La disputa de un amistoso contra el Milán en Dubái el 30 de diciembre anticipaba que la escuadra y quienes la dirigían no habían recuperado el foco. Cinco días después el equipo rompía su racha de imbatibilidad sucumbiendo 2-1 contra el Valencia en Mestalla. De seguido caía en Copa ante el Atlético de Madrid y pocas semanas después eran goleados 4-0, otra vez por los colchoneros en el Calderón en Liga. Esa misma noche, al término del derbi, algunos jugadores de la plantilla fueron cazados en plena juerga en la celebración del cumpleaños de Cristiano Ronaldo. Un simple indicio de desconexión que se rubricó, semana tras semana, en el alarmante estado físico que evidenció una plantilla que a partir de entonces cayó en picado. En Marzo la ventaja de cinco puntos con el Barcelona se había convertido en una desventaja de cuatro.

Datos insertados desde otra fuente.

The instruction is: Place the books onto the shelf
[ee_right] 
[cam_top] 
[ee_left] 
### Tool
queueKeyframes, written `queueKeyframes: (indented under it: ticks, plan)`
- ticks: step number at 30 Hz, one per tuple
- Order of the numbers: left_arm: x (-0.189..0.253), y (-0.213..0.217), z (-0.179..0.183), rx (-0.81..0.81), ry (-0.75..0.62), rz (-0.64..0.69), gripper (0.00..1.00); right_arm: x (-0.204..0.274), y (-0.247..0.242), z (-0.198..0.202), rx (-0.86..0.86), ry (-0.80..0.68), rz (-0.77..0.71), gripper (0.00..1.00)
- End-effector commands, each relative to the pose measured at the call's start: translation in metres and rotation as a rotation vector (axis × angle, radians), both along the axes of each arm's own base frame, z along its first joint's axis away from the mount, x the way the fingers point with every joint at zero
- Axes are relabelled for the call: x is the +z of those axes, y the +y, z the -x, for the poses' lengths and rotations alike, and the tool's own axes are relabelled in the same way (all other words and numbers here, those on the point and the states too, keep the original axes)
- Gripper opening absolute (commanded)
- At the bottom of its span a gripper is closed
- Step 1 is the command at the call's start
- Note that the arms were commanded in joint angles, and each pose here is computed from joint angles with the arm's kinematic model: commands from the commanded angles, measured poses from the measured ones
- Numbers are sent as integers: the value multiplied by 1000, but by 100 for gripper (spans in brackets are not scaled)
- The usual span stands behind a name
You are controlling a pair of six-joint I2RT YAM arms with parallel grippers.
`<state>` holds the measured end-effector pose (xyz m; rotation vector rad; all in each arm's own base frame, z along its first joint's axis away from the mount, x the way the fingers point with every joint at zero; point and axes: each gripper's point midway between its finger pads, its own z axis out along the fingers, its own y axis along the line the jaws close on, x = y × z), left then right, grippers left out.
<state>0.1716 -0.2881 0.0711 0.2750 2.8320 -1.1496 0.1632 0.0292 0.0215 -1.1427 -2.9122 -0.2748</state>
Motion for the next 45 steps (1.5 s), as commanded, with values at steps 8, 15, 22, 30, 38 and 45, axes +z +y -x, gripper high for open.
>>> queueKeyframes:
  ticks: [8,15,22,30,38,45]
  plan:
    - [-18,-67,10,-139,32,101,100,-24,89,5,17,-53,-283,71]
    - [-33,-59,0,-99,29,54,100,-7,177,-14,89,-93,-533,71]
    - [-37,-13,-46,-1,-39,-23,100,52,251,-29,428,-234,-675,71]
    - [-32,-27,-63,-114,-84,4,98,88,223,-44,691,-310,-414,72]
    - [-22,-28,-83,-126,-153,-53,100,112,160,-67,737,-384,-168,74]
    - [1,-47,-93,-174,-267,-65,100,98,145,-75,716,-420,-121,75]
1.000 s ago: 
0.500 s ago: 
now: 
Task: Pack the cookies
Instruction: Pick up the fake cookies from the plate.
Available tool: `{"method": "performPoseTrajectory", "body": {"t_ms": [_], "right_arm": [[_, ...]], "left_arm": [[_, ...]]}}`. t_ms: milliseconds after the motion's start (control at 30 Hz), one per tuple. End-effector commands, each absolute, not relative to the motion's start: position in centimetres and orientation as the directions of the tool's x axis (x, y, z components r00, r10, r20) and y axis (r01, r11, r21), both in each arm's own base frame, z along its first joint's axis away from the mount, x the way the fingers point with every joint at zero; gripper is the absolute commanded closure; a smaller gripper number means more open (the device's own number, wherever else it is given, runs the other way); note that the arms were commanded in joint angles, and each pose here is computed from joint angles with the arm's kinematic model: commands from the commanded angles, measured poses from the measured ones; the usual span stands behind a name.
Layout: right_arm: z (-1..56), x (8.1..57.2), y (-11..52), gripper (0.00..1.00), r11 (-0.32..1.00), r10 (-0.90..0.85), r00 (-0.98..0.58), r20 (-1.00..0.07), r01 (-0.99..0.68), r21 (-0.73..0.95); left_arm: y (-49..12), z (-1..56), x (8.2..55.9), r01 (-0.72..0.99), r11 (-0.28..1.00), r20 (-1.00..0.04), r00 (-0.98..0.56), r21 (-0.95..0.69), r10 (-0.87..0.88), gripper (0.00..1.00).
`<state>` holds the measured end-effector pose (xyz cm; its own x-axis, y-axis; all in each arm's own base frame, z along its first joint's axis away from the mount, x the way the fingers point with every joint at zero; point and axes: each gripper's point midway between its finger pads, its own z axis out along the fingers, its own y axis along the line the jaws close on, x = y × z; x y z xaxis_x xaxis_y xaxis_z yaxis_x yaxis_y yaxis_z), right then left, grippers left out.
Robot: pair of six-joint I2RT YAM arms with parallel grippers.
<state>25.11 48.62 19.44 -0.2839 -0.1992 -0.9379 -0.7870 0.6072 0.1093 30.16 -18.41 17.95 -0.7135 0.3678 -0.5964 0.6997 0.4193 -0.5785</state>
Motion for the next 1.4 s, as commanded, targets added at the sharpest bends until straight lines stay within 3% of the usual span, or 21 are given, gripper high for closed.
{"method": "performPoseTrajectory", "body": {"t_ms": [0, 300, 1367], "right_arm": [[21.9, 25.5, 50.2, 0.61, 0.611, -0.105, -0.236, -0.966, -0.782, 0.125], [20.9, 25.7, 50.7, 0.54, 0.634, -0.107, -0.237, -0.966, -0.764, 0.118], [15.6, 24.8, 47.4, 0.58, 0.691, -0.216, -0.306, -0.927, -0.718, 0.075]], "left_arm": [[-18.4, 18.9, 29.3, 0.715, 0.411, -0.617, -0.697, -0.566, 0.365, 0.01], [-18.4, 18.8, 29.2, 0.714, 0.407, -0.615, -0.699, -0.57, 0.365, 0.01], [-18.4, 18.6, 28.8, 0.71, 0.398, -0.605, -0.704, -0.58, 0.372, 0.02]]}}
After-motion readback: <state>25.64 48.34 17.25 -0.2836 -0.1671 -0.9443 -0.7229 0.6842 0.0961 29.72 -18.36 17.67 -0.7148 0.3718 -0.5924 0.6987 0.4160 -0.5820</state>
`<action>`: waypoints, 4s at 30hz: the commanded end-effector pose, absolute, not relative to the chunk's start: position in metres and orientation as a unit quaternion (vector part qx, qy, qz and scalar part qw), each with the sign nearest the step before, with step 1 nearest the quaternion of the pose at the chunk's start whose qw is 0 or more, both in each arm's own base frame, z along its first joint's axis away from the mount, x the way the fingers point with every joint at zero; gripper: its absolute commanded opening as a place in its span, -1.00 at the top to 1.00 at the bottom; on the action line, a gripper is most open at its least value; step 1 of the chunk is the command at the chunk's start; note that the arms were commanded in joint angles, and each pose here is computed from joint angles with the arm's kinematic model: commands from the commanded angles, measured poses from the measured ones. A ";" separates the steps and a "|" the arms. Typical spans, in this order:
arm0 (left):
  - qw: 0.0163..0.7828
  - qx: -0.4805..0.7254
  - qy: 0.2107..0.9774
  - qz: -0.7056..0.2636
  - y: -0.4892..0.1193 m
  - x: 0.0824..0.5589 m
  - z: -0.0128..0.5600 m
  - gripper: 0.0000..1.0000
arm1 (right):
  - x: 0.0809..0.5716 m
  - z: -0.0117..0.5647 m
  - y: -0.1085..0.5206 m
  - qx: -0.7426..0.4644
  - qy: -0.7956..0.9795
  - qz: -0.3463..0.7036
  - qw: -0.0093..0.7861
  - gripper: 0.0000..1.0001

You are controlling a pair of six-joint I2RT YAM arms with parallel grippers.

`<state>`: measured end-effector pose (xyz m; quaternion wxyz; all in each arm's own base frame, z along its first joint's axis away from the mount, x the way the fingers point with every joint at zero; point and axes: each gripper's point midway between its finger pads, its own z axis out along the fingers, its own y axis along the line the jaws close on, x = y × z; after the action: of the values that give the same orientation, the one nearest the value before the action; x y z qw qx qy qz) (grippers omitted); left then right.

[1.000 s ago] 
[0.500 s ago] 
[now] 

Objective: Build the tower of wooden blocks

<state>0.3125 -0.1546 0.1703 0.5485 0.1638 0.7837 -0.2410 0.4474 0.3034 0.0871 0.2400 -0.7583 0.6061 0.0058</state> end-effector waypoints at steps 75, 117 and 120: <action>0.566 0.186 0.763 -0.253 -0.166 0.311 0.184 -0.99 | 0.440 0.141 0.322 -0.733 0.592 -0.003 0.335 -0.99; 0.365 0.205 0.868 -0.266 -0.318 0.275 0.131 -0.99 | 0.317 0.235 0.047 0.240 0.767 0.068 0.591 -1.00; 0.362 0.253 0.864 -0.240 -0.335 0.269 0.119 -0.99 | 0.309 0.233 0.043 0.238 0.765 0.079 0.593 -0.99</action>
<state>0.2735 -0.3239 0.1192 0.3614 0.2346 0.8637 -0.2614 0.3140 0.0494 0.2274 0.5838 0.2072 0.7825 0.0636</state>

Entrados ya en 2017 el Madrid vuelve a la rutina, nuevamente, con un Mundial de clubs bajo el brazo, un balón de oro de su máxima estrella y un colchón de puntos sobre su máximo rival. La amenaza de un exceso de confianza está latente. Sin embargo, no todo es igual. En esta ocasión el equipo y el cuerpo técnico disponen del testimonio de Gaku Shibasaki, el jugador que tuvo claro que un empate no era una victoria y que por ello no había nada que celebrar, pero también el futbolista que, en el frenesí del triunfo pasajero, olvidó que el trofeo no se conquista hasta que no se alcanza el final.
Avisados estáis.
Confío en que ese recuerdo y esa experiencia de 2015 les sirva para no repetirla.
Estoy de acuerdo con Paz. Creo firmemente que ni Zidane ni los jugadores querrán repetir lo de 2015. Hay mucha ilusión y ganas de hacer algo grande este año y se les nota en cada entreno, en las declaraciones, liderados por un Zizou comedido, que siempre llama a la calma. Mi único temor son las lesiones: aunque tenemos una magnífica plantilla, donde aportan todos, vienen partidos difíciles y tendríamos que estar todos a tope. Esperemos que la enfermería se vaya vaciando y permanezca así hasta final de temporada. Amen.